##### Supplied information

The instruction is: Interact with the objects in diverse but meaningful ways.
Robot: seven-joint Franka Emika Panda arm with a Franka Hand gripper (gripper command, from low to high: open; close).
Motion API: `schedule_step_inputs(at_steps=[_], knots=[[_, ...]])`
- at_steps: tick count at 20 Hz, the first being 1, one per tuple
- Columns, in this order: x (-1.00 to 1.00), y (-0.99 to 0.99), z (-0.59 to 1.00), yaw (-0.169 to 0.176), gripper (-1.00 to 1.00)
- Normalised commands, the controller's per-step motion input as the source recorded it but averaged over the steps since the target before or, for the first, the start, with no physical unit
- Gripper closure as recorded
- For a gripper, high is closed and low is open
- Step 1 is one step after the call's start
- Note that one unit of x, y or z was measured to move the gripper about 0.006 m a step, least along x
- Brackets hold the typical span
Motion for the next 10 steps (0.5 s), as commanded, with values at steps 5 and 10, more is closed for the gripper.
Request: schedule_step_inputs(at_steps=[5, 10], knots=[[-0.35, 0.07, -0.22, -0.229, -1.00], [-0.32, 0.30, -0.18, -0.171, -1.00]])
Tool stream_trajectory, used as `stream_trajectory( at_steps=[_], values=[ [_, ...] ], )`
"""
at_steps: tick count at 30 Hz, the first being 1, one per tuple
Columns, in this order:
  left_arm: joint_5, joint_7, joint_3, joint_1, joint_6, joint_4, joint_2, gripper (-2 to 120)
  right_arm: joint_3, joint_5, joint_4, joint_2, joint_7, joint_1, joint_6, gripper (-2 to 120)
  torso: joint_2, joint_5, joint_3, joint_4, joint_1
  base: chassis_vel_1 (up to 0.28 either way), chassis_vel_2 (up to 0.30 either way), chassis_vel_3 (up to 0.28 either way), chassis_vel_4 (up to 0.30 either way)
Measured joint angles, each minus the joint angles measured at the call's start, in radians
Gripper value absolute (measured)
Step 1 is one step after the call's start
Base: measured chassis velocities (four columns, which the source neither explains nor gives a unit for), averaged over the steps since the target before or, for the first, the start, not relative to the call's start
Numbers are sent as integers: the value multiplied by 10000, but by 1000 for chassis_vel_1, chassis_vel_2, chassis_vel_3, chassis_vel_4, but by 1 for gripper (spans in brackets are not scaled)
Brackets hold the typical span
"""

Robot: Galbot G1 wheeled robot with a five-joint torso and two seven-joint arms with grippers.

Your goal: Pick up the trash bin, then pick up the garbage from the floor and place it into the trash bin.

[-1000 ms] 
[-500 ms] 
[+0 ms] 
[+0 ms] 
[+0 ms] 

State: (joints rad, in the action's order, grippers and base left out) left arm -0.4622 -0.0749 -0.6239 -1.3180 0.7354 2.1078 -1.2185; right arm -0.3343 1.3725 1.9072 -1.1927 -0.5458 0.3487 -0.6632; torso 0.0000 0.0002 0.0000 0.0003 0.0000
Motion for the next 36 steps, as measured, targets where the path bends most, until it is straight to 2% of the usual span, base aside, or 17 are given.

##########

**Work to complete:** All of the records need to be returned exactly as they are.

**Written answer:**
The instruction is: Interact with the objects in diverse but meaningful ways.
Robot: seven-joint Franka Emika Panda arm with a Franka Hand gripper (gripper command, from low to high: open; close).
Motion API: `schedule_step_inputs(at_steps=[_], knots=[[_, ...]])`
- at_steps: tick count at 20 Hz, the first being 1, one per tuple
- Columns, in this order: x (-1.00 to 1.00), y (-0.99 to 0.99), z (-0.59 to 1.00), yaw (-0.169 to 0.176), gripper (-1.00 to 1.00)
- Normalised commands, the controller's per-step motion input as the source recorded it but averaged over the steps since the target before or, for the first, the start, with no physical unit
- Gripper closure as recorded
- For a gripper, high is closed and low is open
- Step 1 is one step after the call's start
- Note that one unit of x, y or z was measured to move the gripper about 0.006 m a step, least along x
- Brackets hold the typical span
Motion for the next 10 steps (0.5 s), as commanded, with values at steps 5 and 10, more is closed for the gripper.
Request: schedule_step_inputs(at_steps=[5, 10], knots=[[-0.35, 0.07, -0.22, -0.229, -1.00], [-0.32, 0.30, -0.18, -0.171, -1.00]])
Tool stream_trajectory, used as `stream_trajectory( at_steps=[_], values=[ [_, ...] ], )`
"""
at_steps: tick count at 30 Hz, the first being 1, one per tuple
Columns, in this order:
  left_arm: joint_5, joint_7, joint_3, joint_1, joint_6, joint_4, joint_2, gripper (-2 to 120)
  right_arm: joint_3, joint_5, joint_4, joint_2, joint_7, joint_1, joint_6, gripper (-2 to 120)
  torso: joint_2, joint_5, joint_3, joint_4, joint_1
  base: chassis_vel_1 (up to 0.28 either way), chassis_vel_2 (up to 0.30 either way), chassis_vel_3 (up to 0.28 either way), chassis_vel_4 (up to 0.30 either way)
Measured joint angles, each minus the joint angles measured at the call's start, in radians
Gripper value absolute (measured)
Step 1 is one step after the call's start
Base: measured chassis velocities (four columns, which the source neither explains nor gives a unit for), averaged over the steps since the target before or, for the first, the start, not relative to the call's start
Numbers are sent as integers: the value multiplied by 10000, but by 1000 for chassis_vel_1, chassis_vel_2, chassis_vel_3, chassis_vel_4, but by 1 for gripper (spans in brackets are not scaled)
Brackets hold the typical span
"""

Robot: Galbot G1 wheeled robot with a five-joint torso and two seven-joint arms with grippers.

Your goal: Pick up the trash bin, then pick up the garbage from the floor and place it into the trash bin.

[-1000 ms] 
[-500 ms] 
[+0 ms] 
[+0 ms] 
[+0 ms] 

State: (joints rad, in the action's order, grippers and base left out) left arm -0.4622 -0.0749 -0.6239 -1.3180 0.7354 2.1078 -1.2185; right arm -0.3343 1.3725 1.9072 -1.1927 -0.5458 0.3487 -0.6632; torso 0.0000 0.0002 0.0000 0.0003 0.0000
Motion for the next 36 steps, as measured, targets where the path bends most, until it is straight to 2% of the usual span, base aside, or 17 are given.

Nothing further remains to be added to the answer.